Comparisons with Other Recent Sarcoma Studies
Contemporary studies (e.g., molecular classifications by Xiao et al., 2025) demonstrated heterogeneity within retroperitoneal LPS, correlating molecular markers (LEP and PTTG1) with clinical aggressiveness, paralleling NETSARC+ findings on histotype survival differences. Trials in systemic therapies (e.g., trabectedin plus olaparib, 2025) reflect ongoing efforts to improve outcomes in advanced LPS subtypes, albeit with mixed results.
Expert Commentary
The NETSARC+ registry study advances our epidemiologic and clinical knowledge of LPS, leveraging centralized pathology and multidisciplinary management frameworks, which likely enhance the reliability and generalizability of the findings.
The significant prognostic disparity between DDLPS and other subtypes necessitates intensified research into tailored therapies and biomarker-driven risk stratification. The observed sex- and age-specific survival patterns warrant exploration into hormonal, genetic, or immune mechanisms influencing tumor biology.
The broad inclusion across rare and ultrarare subtypes addresses previous gaps but also highlights the need for international collaboration and molecularly driven clinical trials to optimize management.
Limitations include the retrospective design and variable therapeutic modalities over the 13-year period. Nonetheless, real-world data from an integrated national network offer valuable insights reflective of routine clinical practice.
Conclusion
This large, comprehensive population-based study details the demographic, clinical, pathologic, and outcome heterogeneity across liposarcoma subtypes. Dedifferentiated liposarcoma emerges as the subtype with the worst prognosis. Age and sex notably influence disease presentation and survival, with better outcomes observed in women over 50.
The NETSARC+ registry underscores the importance of specialized multidisciplinary sarcoma centers for accurate diagnosis and optimal patient management.
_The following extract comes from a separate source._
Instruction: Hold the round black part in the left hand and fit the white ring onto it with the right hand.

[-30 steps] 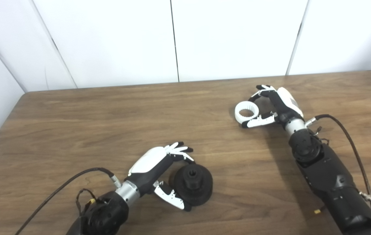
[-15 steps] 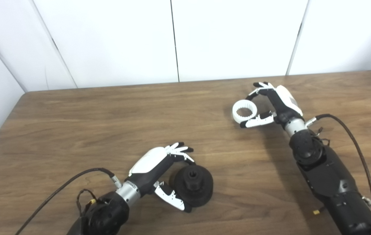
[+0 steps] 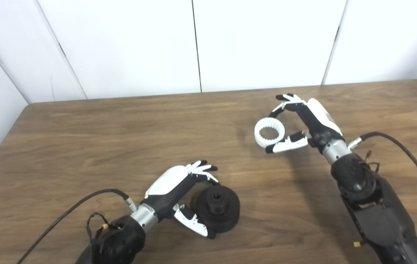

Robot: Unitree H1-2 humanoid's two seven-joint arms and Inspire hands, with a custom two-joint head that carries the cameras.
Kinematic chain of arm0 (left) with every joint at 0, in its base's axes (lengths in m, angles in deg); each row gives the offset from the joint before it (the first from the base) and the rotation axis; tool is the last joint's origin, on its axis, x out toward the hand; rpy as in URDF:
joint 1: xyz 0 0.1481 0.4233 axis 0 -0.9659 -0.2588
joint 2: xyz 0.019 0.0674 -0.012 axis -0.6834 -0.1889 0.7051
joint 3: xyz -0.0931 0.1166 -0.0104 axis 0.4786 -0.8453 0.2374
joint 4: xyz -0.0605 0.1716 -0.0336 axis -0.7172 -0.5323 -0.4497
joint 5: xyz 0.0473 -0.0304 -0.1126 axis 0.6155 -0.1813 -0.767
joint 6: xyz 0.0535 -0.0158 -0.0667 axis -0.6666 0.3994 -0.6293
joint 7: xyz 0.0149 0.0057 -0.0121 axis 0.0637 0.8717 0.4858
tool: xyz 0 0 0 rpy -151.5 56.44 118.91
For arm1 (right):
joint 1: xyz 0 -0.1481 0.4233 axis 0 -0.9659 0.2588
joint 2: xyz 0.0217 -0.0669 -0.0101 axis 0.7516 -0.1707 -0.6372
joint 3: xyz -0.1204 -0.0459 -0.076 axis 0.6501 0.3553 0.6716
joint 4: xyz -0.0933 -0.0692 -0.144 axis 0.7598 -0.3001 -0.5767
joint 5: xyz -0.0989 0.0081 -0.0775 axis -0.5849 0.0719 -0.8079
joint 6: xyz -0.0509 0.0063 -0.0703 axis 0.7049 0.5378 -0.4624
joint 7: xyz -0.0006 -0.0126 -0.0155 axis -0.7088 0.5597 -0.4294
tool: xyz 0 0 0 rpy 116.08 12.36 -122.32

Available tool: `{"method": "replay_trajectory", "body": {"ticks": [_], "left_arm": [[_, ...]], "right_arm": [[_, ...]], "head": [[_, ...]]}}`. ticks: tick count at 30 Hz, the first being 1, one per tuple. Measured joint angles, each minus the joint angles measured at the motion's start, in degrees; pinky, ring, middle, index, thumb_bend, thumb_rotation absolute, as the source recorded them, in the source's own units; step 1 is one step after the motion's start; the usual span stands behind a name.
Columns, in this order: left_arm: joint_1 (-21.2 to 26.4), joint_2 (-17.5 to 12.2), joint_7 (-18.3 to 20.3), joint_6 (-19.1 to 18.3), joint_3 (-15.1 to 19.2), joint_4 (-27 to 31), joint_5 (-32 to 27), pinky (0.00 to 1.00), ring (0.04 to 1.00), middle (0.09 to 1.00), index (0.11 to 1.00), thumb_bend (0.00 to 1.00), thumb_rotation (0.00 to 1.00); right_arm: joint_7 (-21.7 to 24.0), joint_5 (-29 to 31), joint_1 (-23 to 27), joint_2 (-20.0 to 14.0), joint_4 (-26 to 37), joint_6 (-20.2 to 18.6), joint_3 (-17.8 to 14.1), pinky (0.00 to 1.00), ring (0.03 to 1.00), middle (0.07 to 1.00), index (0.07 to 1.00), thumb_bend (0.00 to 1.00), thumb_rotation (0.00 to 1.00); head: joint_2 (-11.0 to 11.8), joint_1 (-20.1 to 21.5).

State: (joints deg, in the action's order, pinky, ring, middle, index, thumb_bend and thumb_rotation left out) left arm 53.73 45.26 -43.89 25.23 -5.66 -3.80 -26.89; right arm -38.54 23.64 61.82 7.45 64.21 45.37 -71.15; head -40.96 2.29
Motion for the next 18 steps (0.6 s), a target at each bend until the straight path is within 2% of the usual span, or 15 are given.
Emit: {"method": "replay_trajectory", "body": {"ticks": [2, 5, 18], "left_arm": [[0.0, 0.1, -0.1, 0.1, -0.1, 0.0, 0.0, 1.00, 1.000, 0.917, 0.582, 0.95, 0.20], [0.0, 0.2, -0.2, 0.4, -0.1, -0.1, 0.3, 1.00, 1.000, 0.914, 0.581, 0.95, 0.20], [0.1, 0.8, -0.4, 0.5, -0.1, -0.4, 1.1, 1.00, 1.000, 0.913, 0.583, 0.94, 0.22]], "right_arm": [[0.6, 0.0, -0.6, -0.1, 1.4, -0.6, -0.1, 1.00, 0.980, 0.903, 0.491, 0.52, 0.15], [2.5, 0.4, -3.3, 0.1, 7.9, -1.1, 0.6, 1.00, 0.986, 0.901, 0.491, 0.52, 0.15], [7.0, 1.2, -9.0, 1.1, 18.8, -4.5, 1.5, 1.00, 0.984, 0.896, 0.491, 0.52, 0.15]], "head": [[-0.2, -0.1], [-0.4, -0.3], [-1.3, -1.3]]}}
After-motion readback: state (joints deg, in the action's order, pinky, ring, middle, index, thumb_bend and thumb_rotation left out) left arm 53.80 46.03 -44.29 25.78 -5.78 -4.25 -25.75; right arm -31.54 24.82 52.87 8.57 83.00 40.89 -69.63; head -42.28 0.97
Future research directions include refinement of prognostic biomarkers, molecular subclassification integration, and development of targeted therapies to improve outcomes in high-risk LPS subtypes.
References
- Blay JY et al. Clinical presentation, management and outcome of 11,132 patients with liposarcoma patients: a population-based study from the NETSARC+ registry. Lancet Reg Health Eur. 2025 Jul 31;57:101403. doi: 10.1016/j.lanepe.2025.101403. PMID: 40799506; PMCID: PMC12336835.
- Xiao et al. Molecular feature-based classification of retroperitoneal liposarcoma: a prospective cohort study. Elife. 2025 May 23;14:RP100887. doi:10.7554/eLife.100887. PMID: 40407808.
- Brahmi M et al. A Phase II Multicenter Trial of Trabectedin in Combination with Olaparib in Patients with Advanced Unresectable or Metastatic Sarcoma. Clin Cancer Res. 2025 Jul 15;31(14):2919-2925. doi:10.1158/1078-0432.CCR-25-0298. PMID: 40358615.